== Segment start ==

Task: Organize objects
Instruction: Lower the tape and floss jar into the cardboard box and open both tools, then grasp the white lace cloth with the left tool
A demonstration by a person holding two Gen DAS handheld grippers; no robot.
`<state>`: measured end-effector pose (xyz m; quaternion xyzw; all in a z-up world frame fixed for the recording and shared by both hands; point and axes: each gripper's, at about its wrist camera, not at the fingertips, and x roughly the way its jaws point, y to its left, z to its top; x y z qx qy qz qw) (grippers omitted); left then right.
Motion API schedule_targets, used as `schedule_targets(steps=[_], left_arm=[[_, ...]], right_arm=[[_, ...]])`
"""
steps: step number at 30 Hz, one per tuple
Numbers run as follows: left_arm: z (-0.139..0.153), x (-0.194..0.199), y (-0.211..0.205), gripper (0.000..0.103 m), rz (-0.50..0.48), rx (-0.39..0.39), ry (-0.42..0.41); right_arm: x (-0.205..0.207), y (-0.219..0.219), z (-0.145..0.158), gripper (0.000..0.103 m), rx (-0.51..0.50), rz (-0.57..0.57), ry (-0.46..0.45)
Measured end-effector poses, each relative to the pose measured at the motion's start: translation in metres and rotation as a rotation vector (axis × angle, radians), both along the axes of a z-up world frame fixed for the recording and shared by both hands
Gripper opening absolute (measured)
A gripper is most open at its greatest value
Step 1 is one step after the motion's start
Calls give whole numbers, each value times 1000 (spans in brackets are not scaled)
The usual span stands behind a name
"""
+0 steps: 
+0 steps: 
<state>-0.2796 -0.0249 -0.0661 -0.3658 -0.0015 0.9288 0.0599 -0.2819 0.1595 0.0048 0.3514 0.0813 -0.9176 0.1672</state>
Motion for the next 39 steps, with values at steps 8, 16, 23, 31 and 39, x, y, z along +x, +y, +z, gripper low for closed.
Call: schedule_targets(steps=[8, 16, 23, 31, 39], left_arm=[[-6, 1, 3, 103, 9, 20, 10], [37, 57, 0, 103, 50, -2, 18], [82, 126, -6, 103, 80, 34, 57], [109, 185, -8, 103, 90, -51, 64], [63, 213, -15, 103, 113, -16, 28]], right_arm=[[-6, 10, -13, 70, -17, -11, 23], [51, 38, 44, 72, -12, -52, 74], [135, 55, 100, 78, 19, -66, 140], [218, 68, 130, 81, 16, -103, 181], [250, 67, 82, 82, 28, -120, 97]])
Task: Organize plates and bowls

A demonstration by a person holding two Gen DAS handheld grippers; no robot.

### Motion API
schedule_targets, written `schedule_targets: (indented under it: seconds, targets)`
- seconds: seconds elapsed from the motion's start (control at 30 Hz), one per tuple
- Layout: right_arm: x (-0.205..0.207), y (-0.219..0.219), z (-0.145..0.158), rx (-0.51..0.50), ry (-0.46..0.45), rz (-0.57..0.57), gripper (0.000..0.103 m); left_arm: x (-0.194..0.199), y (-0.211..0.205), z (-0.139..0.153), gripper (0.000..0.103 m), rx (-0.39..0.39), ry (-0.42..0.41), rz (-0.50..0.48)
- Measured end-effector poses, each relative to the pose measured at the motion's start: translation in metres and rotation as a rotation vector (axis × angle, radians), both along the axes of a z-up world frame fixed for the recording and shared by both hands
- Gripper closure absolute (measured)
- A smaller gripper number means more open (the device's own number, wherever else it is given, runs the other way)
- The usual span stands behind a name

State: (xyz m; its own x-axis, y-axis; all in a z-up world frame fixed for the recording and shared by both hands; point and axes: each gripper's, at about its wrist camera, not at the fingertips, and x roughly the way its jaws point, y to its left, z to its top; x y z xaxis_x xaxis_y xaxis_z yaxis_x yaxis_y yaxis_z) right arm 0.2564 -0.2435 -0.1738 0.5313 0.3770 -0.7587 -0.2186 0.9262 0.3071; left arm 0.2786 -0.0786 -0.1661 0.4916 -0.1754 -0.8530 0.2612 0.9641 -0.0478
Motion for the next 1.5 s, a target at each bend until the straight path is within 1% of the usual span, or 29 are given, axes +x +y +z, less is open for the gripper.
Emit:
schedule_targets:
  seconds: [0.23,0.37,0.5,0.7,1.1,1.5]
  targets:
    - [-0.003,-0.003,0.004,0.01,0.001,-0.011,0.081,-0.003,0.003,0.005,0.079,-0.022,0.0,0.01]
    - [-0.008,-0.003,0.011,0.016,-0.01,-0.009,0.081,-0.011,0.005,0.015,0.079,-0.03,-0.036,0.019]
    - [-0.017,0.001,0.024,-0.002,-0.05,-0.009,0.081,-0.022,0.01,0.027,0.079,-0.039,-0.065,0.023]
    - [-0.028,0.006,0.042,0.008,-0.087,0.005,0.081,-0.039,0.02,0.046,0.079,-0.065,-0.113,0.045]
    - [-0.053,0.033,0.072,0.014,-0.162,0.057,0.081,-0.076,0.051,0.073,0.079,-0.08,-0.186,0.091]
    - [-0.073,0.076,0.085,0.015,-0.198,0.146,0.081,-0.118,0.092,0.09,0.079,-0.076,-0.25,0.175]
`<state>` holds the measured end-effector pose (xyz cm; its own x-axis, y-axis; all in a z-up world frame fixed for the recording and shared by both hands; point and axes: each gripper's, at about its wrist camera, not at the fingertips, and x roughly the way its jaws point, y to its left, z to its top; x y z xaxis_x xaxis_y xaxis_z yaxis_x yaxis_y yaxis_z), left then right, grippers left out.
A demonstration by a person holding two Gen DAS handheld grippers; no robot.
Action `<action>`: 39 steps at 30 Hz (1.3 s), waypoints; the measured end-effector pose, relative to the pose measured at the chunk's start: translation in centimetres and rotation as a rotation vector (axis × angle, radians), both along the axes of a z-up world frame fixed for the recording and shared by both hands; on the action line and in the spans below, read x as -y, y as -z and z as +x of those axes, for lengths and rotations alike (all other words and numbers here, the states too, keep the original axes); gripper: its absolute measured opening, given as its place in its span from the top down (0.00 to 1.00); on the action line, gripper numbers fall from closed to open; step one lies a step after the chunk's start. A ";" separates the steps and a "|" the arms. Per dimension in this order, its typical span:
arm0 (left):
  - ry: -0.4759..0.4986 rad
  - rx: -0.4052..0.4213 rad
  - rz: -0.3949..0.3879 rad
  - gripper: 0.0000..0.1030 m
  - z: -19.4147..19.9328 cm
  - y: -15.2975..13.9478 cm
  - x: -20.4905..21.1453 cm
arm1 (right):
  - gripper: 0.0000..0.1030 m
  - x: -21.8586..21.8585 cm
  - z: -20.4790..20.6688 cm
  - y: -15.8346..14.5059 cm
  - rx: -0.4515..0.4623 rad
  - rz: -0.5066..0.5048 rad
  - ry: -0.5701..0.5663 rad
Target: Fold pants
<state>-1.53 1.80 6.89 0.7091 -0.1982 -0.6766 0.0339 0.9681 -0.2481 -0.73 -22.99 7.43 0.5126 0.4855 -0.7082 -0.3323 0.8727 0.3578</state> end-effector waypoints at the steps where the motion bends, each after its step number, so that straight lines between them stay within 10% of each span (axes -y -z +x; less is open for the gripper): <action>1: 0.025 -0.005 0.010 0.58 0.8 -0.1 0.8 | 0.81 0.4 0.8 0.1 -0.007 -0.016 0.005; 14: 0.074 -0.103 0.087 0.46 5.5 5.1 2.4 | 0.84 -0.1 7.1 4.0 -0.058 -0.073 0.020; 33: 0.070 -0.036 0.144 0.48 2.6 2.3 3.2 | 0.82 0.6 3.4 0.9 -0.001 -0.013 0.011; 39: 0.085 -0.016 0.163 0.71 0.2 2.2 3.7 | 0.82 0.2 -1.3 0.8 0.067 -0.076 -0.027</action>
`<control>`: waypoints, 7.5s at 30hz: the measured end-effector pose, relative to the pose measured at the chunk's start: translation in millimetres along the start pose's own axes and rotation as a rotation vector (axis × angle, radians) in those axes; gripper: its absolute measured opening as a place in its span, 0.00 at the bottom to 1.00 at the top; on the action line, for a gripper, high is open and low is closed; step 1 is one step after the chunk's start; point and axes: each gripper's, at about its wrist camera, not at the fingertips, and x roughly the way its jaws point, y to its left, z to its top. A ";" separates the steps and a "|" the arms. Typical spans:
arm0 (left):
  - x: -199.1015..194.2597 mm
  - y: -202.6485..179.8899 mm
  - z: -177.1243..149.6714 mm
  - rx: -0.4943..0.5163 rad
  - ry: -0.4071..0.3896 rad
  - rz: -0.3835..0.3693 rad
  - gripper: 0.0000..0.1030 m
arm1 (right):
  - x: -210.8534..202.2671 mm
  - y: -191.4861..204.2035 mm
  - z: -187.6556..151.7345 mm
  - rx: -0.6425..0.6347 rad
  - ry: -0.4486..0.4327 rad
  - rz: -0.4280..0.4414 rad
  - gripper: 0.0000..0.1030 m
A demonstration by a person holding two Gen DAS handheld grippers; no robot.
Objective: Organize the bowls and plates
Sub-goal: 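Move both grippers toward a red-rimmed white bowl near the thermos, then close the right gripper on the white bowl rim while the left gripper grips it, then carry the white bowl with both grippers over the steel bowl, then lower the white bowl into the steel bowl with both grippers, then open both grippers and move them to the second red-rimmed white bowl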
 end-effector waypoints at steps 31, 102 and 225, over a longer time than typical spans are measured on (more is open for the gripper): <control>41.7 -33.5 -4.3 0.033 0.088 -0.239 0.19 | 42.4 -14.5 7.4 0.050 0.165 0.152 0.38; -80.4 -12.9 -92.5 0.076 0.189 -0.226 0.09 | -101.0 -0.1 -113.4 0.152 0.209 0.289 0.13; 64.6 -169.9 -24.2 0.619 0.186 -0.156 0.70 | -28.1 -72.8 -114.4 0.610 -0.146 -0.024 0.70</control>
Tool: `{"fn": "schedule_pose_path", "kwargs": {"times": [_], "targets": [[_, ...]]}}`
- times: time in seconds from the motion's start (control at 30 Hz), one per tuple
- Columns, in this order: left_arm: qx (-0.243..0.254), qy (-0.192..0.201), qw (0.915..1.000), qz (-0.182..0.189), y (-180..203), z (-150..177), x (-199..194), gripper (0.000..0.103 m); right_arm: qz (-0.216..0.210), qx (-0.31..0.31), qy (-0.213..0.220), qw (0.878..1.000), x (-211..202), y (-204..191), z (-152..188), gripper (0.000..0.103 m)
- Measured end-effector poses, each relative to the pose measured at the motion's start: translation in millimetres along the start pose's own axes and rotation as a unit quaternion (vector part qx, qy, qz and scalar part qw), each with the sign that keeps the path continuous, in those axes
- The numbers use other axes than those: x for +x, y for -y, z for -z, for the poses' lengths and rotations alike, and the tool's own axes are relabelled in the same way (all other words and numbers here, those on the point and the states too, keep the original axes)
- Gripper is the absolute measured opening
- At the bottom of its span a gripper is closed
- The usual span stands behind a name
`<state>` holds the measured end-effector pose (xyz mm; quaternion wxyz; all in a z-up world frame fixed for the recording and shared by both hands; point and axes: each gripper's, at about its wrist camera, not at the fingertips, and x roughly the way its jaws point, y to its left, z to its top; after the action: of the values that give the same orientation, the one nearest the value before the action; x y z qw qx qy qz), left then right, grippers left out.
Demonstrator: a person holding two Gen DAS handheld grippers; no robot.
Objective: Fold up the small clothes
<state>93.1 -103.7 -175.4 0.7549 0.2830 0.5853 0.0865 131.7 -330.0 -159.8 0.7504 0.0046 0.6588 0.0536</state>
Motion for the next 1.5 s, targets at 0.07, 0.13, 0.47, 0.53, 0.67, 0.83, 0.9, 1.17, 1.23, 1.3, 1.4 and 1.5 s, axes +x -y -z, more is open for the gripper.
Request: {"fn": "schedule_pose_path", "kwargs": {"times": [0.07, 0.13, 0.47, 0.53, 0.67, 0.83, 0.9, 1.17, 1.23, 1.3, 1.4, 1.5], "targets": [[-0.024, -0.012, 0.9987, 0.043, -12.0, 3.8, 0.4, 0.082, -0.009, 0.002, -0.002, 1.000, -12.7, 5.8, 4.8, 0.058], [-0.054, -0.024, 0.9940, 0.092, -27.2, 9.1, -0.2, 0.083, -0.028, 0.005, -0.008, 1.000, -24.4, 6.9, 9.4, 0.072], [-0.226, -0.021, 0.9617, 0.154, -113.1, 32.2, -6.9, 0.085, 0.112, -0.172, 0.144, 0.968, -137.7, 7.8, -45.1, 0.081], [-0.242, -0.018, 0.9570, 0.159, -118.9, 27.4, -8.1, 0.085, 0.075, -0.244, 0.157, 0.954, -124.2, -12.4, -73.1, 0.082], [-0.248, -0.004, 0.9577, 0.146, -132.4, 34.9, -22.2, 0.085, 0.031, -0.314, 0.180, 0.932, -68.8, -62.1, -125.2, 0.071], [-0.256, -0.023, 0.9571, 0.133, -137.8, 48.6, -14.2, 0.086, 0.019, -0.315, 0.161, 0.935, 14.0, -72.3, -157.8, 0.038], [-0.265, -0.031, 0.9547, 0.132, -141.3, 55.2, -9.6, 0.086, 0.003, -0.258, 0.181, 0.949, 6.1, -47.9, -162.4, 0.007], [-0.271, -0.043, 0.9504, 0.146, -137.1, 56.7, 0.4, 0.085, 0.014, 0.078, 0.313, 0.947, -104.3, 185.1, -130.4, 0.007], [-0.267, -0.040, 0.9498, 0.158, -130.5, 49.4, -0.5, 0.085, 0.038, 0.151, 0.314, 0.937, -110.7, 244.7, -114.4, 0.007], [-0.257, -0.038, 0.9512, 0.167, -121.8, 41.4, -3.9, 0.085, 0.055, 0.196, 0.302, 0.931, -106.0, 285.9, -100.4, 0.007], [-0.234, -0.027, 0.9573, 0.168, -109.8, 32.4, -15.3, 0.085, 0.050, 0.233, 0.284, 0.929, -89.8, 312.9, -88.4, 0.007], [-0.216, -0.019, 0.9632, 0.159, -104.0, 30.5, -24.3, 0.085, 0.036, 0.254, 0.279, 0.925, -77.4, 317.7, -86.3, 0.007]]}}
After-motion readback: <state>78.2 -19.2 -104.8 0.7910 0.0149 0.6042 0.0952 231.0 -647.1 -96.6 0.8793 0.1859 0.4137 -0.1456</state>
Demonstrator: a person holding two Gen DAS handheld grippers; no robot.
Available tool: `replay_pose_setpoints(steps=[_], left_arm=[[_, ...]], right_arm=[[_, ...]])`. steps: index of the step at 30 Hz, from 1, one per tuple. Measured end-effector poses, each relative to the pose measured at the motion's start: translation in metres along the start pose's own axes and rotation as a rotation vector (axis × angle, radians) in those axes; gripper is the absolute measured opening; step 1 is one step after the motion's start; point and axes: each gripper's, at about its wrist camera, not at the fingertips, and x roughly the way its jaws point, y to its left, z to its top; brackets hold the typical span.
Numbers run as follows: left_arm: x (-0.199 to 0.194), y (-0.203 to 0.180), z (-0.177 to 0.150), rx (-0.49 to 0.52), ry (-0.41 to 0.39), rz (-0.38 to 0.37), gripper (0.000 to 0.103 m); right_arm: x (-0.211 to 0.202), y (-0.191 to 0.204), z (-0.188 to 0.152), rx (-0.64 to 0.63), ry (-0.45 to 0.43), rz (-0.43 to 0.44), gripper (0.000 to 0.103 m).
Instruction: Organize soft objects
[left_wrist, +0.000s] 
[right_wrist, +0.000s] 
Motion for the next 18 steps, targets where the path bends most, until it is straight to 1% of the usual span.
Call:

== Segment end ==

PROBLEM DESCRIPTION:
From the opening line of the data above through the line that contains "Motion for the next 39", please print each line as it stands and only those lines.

ANSWER SECTION:
Task: Organize objects
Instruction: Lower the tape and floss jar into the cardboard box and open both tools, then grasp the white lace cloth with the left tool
A demonstration by a person holding two Gen DAS handheld grippers; no robot.
`<state>`: measured end-effector pose (xyz m; quaternion xyzw; all in a z-up world frame fixed for the recording and shared by both hands; point and axes: each gripper's, at about its wrist camera, not at the fingertips, and x roughly the way its jaws point, y to its left, z to its top; x y z qx qy qz qw) (grippers omitted); left then right.
Motion API schedule_targets, used as `schedule_targets(steps=[_], left_arm=[[_, ...]], right_arm=[[_, ...]])`
"""
steps: step number at 30 Hz, one per tuple
Numbers run as follows: left_arm: z (-0.139..0.153), x (-0.194..0.199), y (-0.211..0.205), gripper (0.000..0.103 m), rz (-0.50..0.48), rx (-0.39..0.39), ry (-0.42..0.41); right_arm: x (-0.205..0.207), y (-0.219..0.219), z (-0.145..0.158), gripper (0.000..0.103 m), rx (-0.51..0.50), rz (-0.57..0.57), ry (-0.46..0.45)
Measured end-effector poses, each relative to the pose measured at the motion's start: translation in metres and rotation as a rotation vector (axis × angle, radians), both along the axes of a z-up world frame fixed for the recording and shared by both hands
Gripper opening absolute (measured)
A gripper is most open at its greatest value
Step 1 is one step after the motion's start
Calls give whole numbers, each value times 1000 (spans in brackets are not scaled)
The usual span stands behind a name
"""
+0 steps: 
+0 steps: 
<state>-0.2796 -0.0249 -0.0661 -0.3658 -0.0015 0.9288 0.0599 -0.2819 0.1595 0.0048 0.3514 0.0813 -0.9176 0.1672</state>
Motion for the next 39 steps, with values at steps 8, 16, 23, 31 and 39, x, y, z along +x, +y, +z, gripper low for closed.

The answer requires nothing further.